In 2013, 21-year-old Moritz Erhardt, an intern at an investment bank, was found dead in his London flat after working for 72 hours without any sleep. His tragic story is the inspiration for Engineer Theatre Collective's Run, which follows four fresh-faced, City-based interns, Ana, Tim, Lawrence and Caroline, as they get to know each other and make their way through their gruelling 10-week placement.

Although sometimes lacking in depth, Run is an inventive and cautionary exploration of ambition, motivation and our relationship with money.

It opens with Caroline in the middle of a tough interview which, as well as examining her appetite for and approach to financial risk-taking, also tests her commitment to the relentlessly demanding world that she's looking to be a part of. The use of a spotlight and voice recording which poses the fiendish questions adds to the proceedings’ interrogation-like tone.

We learn that Caroline, and the others in her cohort, are the end result of an intensive and highly competitive recruitment exercise. They're the cream of the crop, the lucky few who beat over 5,000 other hopefuls to get places on the much-coveted internship. But, although their induction into commodities starts on a high note, the foursome's buoyancy and excitement diminishes as they negotiate banking's high-octane and uncompromising culture.

Charlotte Watson gives a convincing performance as the dutiful and determined Caroline, and Garbrielle Magulies is fabulously shocking as the focused and hard-nosed Ana. But, although we're given edited highlights of the others' backstories, we're not told much about Ana, which I thought was a shame.
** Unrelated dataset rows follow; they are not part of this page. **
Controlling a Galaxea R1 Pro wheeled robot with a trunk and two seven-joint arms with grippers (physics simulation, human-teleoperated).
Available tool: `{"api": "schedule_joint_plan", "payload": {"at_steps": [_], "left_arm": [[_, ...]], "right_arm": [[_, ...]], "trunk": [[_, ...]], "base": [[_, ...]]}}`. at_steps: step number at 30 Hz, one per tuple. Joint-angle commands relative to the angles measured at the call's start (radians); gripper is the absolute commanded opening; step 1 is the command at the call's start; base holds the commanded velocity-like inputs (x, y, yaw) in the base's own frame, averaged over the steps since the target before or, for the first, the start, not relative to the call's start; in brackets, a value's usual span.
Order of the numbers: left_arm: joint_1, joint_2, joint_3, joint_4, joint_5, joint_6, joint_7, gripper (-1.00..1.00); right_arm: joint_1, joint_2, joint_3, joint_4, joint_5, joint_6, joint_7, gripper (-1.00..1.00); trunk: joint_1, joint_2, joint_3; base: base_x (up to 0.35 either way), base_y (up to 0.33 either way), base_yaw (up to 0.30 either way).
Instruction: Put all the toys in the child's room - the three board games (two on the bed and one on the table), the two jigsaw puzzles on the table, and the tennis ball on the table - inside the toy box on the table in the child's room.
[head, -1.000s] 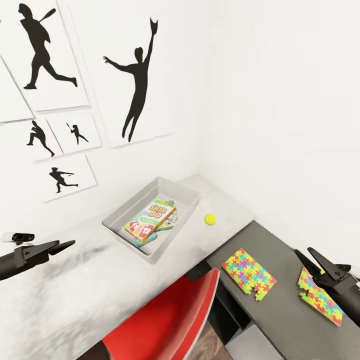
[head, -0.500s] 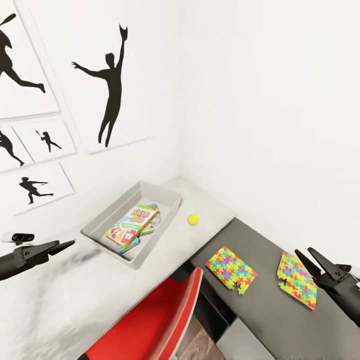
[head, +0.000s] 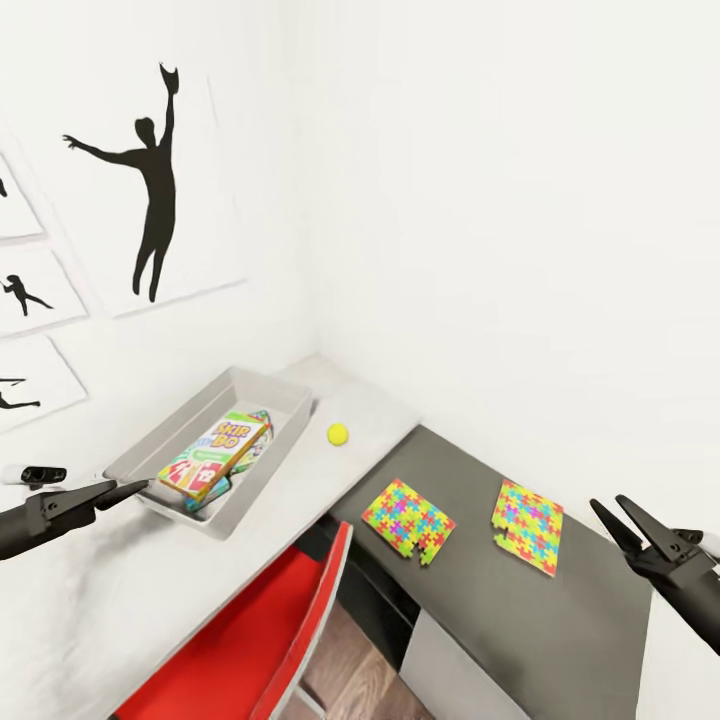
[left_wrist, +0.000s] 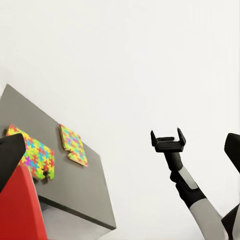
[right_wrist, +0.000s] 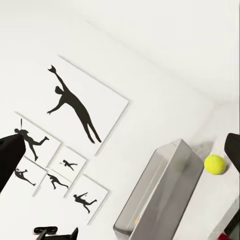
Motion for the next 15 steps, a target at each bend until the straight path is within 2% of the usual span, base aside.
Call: {"api": "schedule_joint_plan", "payload": {"at_steps": [1, 9, 15], "left_arm": [[0.000, 0.001, 0.000, -0.001, 0.000, 0.011, -0.003, 1.00], [0.002, 0.003, 0.000, -0.001, 0.000, 0.011, -0.003, 1.00], [0.010, 0.004, 0.003, -0.001, 0.000, 0.011, -0.003, 1.00]], "right_arm": [[-0.001, 0.000, 0.000, 0.000, -0.002, 0.005, 0.001, 1.00], [-0.001, -0.001, 0.000, 0.000, -0.003, -0.002, 0.001, 1.00], [-0.001, -0.003, 0.000, 0.000, -0.003, -0.014, 0.001, 1.00]], "trunk": [[0.000, -0.002, -0.001], [0.000, -0.002, 0.009], [0.000, -0.002, 0.016]], "base": [[-0.154, -0.155, -0.219], [-0.116, -0.115, -0.219], [-0.062, -0.036, -0.219]]}}
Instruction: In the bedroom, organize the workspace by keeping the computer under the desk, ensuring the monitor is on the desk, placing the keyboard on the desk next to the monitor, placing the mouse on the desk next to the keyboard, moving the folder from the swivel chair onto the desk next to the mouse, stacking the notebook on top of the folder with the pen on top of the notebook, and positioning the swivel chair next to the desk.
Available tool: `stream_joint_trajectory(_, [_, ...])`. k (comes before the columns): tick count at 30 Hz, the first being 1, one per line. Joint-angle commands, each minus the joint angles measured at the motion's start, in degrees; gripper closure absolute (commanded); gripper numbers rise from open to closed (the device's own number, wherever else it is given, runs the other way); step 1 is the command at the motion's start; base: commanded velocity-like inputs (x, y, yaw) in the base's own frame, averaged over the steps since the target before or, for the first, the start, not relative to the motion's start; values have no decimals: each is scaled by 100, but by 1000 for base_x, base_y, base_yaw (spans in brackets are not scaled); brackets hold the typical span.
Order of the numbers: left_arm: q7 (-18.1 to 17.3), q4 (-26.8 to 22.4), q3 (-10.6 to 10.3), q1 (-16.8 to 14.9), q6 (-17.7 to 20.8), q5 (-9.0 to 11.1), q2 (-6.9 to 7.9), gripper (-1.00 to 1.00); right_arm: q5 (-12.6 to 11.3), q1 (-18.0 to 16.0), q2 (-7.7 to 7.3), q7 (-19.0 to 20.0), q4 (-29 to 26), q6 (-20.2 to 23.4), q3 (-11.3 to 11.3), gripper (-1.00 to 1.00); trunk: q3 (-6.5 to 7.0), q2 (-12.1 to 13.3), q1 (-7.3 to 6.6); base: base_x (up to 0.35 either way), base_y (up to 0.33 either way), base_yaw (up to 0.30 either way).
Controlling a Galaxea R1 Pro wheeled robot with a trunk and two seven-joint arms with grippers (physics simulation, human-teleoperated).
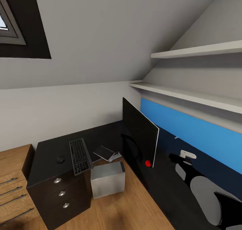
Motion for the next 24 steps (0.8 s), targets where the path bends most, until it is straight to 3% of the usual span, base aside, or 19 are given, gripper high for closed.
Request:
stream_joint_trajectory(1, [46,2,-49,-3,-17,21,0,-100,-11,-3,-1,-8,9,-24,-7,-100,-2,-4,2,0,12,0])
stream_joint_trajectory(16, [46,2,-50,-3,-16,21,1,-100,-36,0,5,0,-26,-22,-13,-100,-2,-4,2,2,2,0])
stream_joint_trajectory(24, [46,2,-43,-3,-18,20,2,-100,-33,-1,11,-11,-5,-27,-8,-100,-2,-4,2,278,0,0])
The physicality, a feature of this company's work, is used to good effect in a scene where the four interns take some rare time off to let their hair down and get drunk together in a club. Sarah Beaton's utilitarian stage design vividly evokes a selection of unlovely and comfort-free environments, and Dominic Kennedy's sound design, suffused with dance music, conveys a fitting sense of urgency.

The scene in which Tim expresses disgust at the manner in which the banking crisis was dealt with provides a context to the state of the sector and its work. Thankfully, it doesn't take the form of a one-sided rant, as Lawrence and Ana enthusiastically put forward the capitalists' side of the argument. Nevertheless, this particular section feels heavy-handed and shoehorned in.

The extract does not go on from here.